*** Given material
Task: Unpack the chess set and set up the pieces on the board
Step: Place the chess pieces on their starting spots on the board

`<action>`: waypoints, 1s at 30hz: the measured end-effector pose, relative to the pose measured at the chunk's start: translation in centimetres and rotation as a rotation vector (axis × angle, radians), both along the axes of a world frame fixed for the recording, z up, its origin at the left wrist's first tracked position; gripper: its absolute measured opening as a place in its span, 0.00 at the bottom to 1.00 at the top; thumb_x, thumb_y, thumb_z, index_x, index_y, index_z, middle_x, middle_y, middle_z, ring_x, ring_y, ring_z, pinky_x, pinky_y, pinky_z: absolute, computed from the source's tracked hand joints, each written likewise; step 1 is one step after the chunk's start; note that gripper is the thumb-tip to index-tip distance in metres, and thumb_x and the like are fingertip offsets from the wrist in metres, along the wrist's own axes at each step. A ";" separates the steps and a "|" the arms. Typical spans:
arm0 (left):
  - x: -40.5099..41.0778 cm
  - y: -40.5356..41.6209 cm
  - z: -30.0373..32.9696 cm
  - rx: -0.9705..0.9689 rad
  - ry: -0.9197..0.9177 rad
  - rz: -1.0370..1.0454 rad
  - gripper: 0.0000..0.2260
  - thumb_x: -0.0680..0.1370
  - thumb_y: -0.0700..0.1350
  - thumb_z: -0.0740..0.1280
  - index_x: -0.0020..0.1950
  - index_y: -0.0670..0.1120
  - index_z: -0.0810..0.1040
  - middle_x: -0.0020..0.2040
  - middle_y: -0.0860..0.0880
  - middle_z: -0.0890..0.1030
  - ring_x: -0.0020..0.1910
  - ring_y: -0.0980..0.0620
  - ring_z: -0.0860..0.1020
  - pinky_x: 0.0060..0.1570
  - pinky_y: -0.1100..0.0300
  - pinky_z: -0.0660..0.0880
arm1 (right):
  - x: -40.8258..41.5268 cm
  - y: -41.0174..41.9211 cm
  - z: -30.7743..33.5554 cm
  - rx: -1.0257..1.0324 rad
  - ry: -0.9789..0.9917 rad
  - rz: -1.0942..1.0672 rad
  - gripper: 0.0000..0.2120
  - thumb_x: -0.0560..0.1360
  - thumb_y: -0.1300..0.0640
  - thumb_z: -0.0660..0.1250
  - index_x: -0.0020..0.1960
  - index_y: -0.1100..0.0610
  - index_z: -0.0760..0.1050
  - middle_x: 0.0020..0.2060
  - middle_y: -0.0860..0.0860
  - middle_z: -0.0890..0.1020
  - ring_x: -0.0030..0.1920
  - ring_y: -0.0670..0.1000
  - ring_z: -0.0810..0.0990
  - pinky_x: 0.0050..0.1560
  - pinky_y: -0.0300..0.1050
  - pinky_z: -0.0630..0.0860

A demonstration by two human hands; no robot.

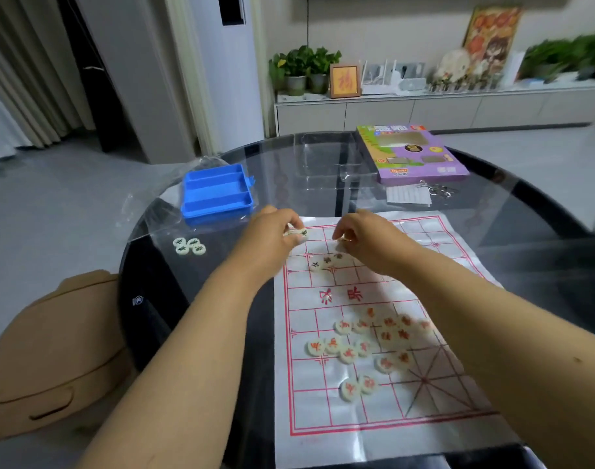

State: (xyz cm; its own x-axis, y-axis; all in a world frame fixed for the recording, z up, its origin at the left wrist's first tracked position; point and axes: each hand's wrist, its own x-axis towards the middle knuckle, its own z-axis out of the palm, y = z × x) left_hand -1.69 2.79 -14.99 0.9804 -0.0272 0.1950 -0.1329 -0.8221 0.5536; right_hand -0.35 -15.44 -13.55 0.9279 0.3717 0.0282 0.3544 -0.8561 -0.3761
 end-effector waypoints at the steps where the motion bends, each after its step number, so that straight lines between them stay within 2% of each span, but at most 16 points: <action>1: 0.6 -1.1 0.0 0.023 0.019 -0.024 0.06 0.78 0.50 0.67 0.54 0.52 0.77 0.51 0.53 0.70 0.46 0.56 0.71 0.39 0.67 0.64 | 0.0 -1.1 -0.1 -0.033 0.004 0.002 0.09 0.77 0.57 0.66 0.57 0.55 0.76 0.51 0.50 0.73 0.46 0.49 0.72 0.46 0.39 0.67; 3: 1.7 -2.6 -0.3 0.063 0.063 -0.056 0.07 0.77 0.51 0.67 0.54 0.52 0.77 0.52 0.52 0.72 0.49 0.53 0.73 0.44 0.64 0.71 | -0.1 -2.7 -0.3 -0.077 0.024 0.009 0.09 0.77 0.58 0.65 0.57 0.54 0.77 0.51 0.50 0.72 0.47 0.49 0.73 0.47 0.38 0.67; 5: 2.5 -3.6 -0.6 0.118 0.112 -0.064 0.09 0.77 0.51 0.69 0.55 0.51 0.78 0.53 0.50 0.73 0.52 0.49 0.74 0.55 0.53 0.74 | -0.1 -3.5 -0.8 -0.094 0.033 0.022 0.10 0.76 0.60 0.65 0.57 0.54 0.77 0.51 0.50 0.72 0.49 0.51 0.74 0.49 0.37 0.68; 8: 2.8 -4.5 -0.9 0.150 0.153 -0.080 0.08 0.76 0.52 0.70 0.53 0.52 0.78 0.52 0.50 0.74 0.50 0.47 0.76 0.56 0.49 0.75 | -0.1 -3.8 -1.2 -0.103 0.024 0.046 0.12 0.75 0.62 0.66 0.57 0.52 0.75 0.50 0.48 0.71 0.50 0.50 0.74 0.48 0.37 0.68; 11: 2.6 -4.7 -1.1 0.164 0.158 -0.091 0.09 0.76 0.52 0.70 0.53 0.52 0.79 0.51 0.50 0.76 0.49 0.47 0.77 0.55 0.48 0.76 | -0.1 -3.8 -0.8 -0.089 0.003 0.070 0.14 0.74 0.60 0.68 0.59 0.52 0.74 0.49 0.47 0.71 0.48 0.48 0.72 0.48 0.37 0.69; 15: 2.2 -3.7 -0.6 0.157 0.136 -0.061 0.13 0.78 0.51 0.67 0.61 0.51 0.78 0.55 0.49 0.77 0.53 0.48 0.77 0.57 0.49 0.75 | -0.1 -3.6 -0.1 -0.026 -0.014 0.062 0.14 0.74 0.58 0.69 0.59 0.53 0.74 0.49 0.46 0.71 0.48 0.47 0.73 0.47 0.36 0.68; 20: 0.6 -0.6 -0.3 0.165 0.030 0.058 0.13 0.79 0.52 0.65 0.62 0.50 0.77 0.53 0.51 0.75 0.54 0.51 0.74 0.53 0.57 0.72 | -0.1 -1.0 0.4 0.032 -0.064 0.083 0.12 0.76 0.57 0.67 0.59 0.54 0.75 0.50 0.48 0.73 0.49 0.48 0.74 0.48 0.37 0.69; 25: -1.4 5.7 -0.4 0.289 0.008 0.243 0.16 0.80 0.51 0.63 0.66 0.47 0.74 0.65 0.47 0.72 0.67 0.45 0.66 0.65 0.49 0.64 | 0.0 4.4 0.2 0.090 -0.057 0.154 0.13 0.76 0.58 0.67 0.60 0.54 0.75 0.53 0.49 0.76 0.51 0.49 0.75 0.52 0.39 0.73; 27: -1.9 8.6 -0.7 0.302 0.023 0.304 0.17 0.80 0.49 0.62 0.67 0.45 0.73 0.67 0.45 0.72 0.68 0.43 0.66 0.65 0.49 0.64 | 0.3 6.9 -0.3 0.096 -0.062 0.196 0.14 0.75 0.59 0.67 0.61 0.54 0.74 0.55 0.51 0.77 0.54 0.52 0.76 0.53 0.40 0.71; 30: -2.5 11.9 -1.4 0.307 0.063 0.337 0.14 0.80 0.46 0.61 0.64 0.44 0.74 0.65 0.44 0.74 0.65 0.41 0.69 0.62 0.48 0.68 | 0.8 10.7 -1.1 0.090 -0.023 0.256 0.20 0.74 0.62 0.66 0.66 0.55 0.71 0.62 0.53 0.75 0.60 0.53 0.74 0.60 0.44 0.70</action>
State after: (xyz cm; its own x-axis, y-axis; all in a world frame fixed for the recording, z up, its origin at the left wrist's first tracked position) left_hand -4.18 14.65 -16.41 0.9541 0.2483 0.1675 0.1963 -0.9408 0.2764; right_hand 0.44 -4.76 -14.61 0.8029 0.5889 0.0921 0.5643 -0.7012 -0.4357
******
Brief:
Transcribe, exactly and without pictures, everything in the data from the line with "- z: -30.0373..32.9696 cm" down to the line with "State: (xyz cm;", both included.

Finished exercise:
  - z: -30.0373..32.9696 cm
  - rx: -0.9705..0.9689 rad
  - ry: -0.9197..0.9177 rad
  - rz: -1.0370..1.0454 rad
  - gripper: 0.0000..0.2260
  - thumb_x: -0.0680..0.1370
  - thumb_y: -0.0700..0.1350
  - thumb_z: -0.0740..0.1280
  - index_x: -0.0020..0.1950
  - index_y: -0.0670..0.1120
  - index_z: -0.0810..0.1040
  - middle_x: -0.0020..0.2040
  - middle_y: -0.0860..0.0880
  - middle_z: -0.0890..0.1030
  - ring_x: -0.0020..0.1910
  - ring_y: -0.0980..0.0620
  - ring_z: -0.0860..0.1020
  - pinky_x: 0.0060..0.1570
  - pinky_y: -0.1100..0.0300
  - pinky_z: -0.0660..0.0880
arm1 (right):
  - x: -40.8258..41.5268 cm
  - y: -41.0174..41.9211 cm
  - z: -30.7743..33.5554 cm
  - rx: -1.0257..1.0324 rad
  - ry: -0.9789..0.9917 rad
  - rz: -1.0942..1.0672 rad
  - gripper: 0.0000..0.2120
  - thumb_x: -0.0560..0.1360
  - thumb_y: -0.1300..0.0640
  - thumb_z: -0.0660..0.1250
  - index_x: -0.0020..0.1960
  - index_y: -0.1100..0.0610
  - index_z: -0.0760..0.1050
  - middle_x: 0.0020..0.2060
  - middle_y: -0.0860..0.0860
  - middle_z: -0.0890..0.1020
  - ring_x: -0.0030..0.1920
  - ring_y: -0.0670..0.1000
  - ring_z: -0.0810..0.0990
  - pinky_x: 0.0050..0.1560
  - pinky_y: -0.0300..0.1050
  - pinky_z: -0.0630..0.0860

A demonstration by two human hands; no robot.


State: (xyz cm; its own x-axis, y-axis; all in a world frame fixed for the recording, z up, its origin at the left wrist's first tracked position; point and axes: each hand's wrist, its own x-axis towards the middle knuckle, its own z-axis out of the palm, y = z × x) left_hand -1.69 2.79 -14.99 0.9804 -0.0272 0.1950 -0.1329 -0.8221 0.5536; right_hand -0.35 -15.44 -13.55 0.9279 0.3717 0.0282 0.3544 -0.8561 -0.3761

Work on this exercise is now finished.